The other issue is a bias toward childhood sexual abuse as the universal(ish)
trauma that hypothetically leads to dissociation and thence to voices. It's
not clear how much that is just the article's emphasis vs. the actual
movement's bias, but if the latter, it is a gigantic and dangerous red
herring. Not because sexual abuse of children doesn't happen or isn't
traumatic (of course it does and is), but because the desire to seek it out as
a hidden cause for therapeutic purposes is what led to the repressed-memory
fiasco of the 80s and 90s. Once people have that preconception about the cause
of trauma, they will invent imaginary abuse experiences because they believe
finding them is the key to their healing. We've been down that road and it
harmed a lot of people.

More importantly, it misconstrues the therapeutic process.

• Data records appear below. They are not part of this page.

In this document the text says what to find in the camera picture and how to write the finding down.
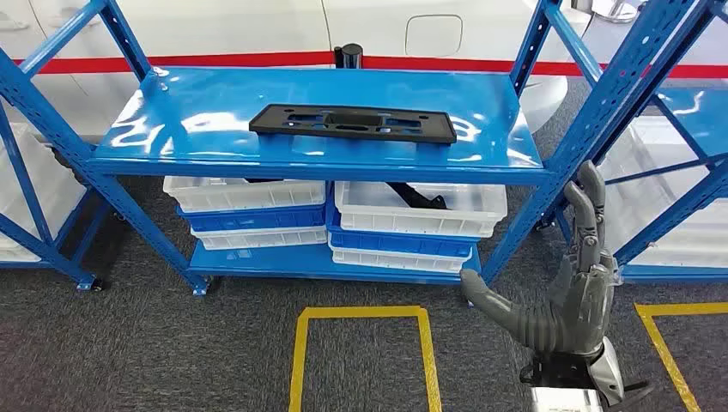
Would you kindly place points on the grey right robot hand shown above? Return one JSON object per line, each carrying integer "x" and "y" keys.
{"x": 574, "y": 318}

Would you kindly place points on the black plastic plate bracket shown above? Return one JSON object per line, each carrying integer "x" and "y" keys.
{"x": 273, "y": 122}

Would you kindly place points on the black plastic part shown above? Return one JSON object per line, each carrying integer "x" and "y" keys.
{"x": 418, "y": 198}

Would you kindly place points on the blue metal shelf rack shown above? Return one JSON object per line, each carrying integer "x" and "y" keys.
{"x": 699, "y": 113}
{"x": 28, "y": 193}
{"x": 199, "y": 142}

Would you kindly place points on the stacked white plastic bins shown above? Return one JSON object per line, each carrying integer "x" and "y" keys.
{"x": 51, "y": 187}
{"x": 699, "y": 239}

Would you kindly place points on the blue plastic bin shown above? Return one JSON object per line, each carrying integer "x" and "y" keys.
{"x": 398, "y": 243}
{"x": 256, "y": 219}

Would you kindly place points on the chrome chair base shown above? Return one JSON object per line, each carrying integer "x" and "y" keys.
{"x": 617, "y": 10}

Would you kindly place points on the red barrier belt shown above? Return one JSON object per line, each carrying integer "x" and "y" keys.
{"x": 227, "y": 59}

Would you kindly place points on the white car body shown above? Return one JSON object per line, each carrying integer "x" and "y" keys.
{"x": 227, "y": 23}

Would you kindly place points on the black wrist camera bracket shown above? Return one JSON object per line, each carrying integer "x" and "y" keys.
{"x": 557, "y": 372}

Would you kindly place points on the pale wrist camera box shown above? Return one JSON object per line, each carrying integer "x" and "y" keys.
{"x": 563, "y": 401}

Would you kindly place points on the black stanchion post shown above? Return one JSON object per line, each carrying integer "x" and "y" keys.
{"x": 350, "y": 56}

Factual research to
dig up historical causes is not the point (besides being basically
impossible). You can establish causes of trauma till the cows come home and it
doesn't cure people. This was Erickson's objection to Freud. What heals is
integrating experience now. You don't need factual causes to do that. It's a
distraction to take therapeutic experiences literally. Their truth is
emotional, not factual, and to approach them with preconceptions blocks the
process.

Those objections aside, I thought the article was really exciting – an oasis
of sanity. We need a great deal more such humane ways of working.